— The problem —
Please reproduce the listing verbatim, without its images.

— Collected material —
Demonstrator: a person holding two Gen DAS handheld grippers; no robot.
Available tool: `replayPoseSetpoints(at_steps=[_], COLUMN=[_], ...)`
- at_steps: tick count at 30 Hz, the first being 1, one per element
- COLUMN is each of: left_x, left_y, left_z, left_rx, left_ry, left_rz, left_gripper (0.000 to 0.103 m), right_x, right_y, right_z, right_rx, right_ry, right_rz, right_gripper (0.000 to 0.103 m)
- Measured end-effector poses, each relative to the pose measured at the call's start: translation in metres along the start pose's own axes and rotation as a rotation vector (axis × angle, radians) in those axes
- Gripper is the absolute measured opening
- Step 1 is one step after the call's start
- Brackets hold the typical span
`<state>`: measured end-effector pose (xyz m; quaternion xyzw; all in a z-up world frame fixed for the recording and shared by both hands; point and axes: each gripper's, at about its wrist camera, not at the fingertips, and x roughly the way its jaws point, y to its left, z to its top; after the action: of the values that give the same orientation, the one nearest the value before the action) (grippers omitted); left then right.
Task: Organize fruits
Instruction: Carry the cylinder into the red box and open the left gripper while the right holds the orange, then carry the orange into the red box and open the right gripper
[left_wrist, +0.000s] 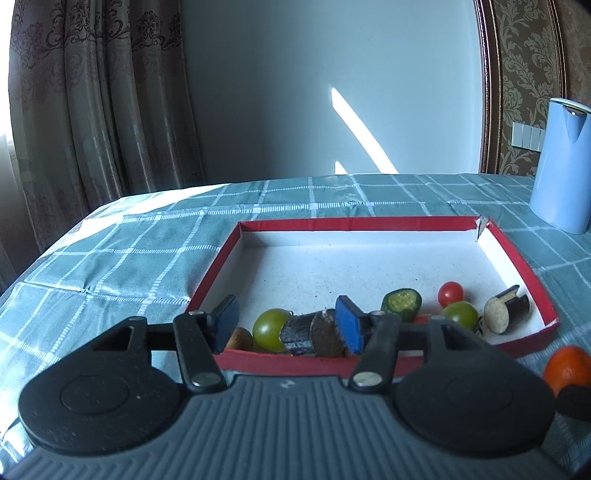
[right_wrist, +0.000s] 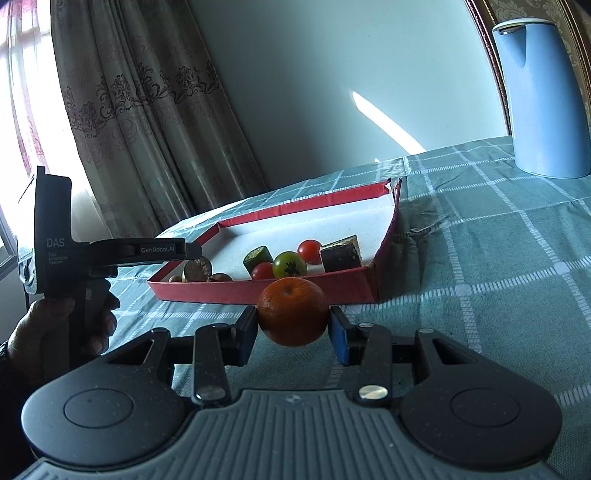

— Response to the exercise —
Demonstrator: a person holding two Gen DAS handheld grippers; no robot.
Available tool: `replayPoseSetpoints(at_steps=[_], COLUMN=[_], ...)`
- at_steps: tick count at 30 Hz, the first being 1, one per element
- COLUMN is each of: left_x, left_y, left_z, left_rx, left_ry, left_rz, left_gripper (0.000 to 0.103 m), right_x, right_y, right_z, right_rx, right_ry, right_rz, right_gripper (0.000 to 0.103 m)
- Measured end-effector poses, each relative to the pose measured at the call's start: translation in metres along the start pose's own axes and rotation as a rotation vector (axis × angle, radians) in those axes
- Gripper is the absolute measured opening
- Step 1 is one step after the call's start
- Brackets hold the typical span
`<state>`: measured end-effector pose (xyz m; quaternion xyzw; all in a z-up world frame fixed for the recording and shared by both hands; point and axes: each gripper's, at about its wrist camera, not at the fingertips, and x roughly the way its jaws point, y to its left, z to its top; after the action: of the values that give the same orientation, the one nearest the value before the action) (grippers omitted); left then right.
Task: Organize fruits
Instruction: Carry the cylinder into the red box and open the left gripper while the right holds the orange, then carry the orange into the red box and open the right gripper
[left_wrist, +0.000s] 
[right_wrist, +0.000s] 

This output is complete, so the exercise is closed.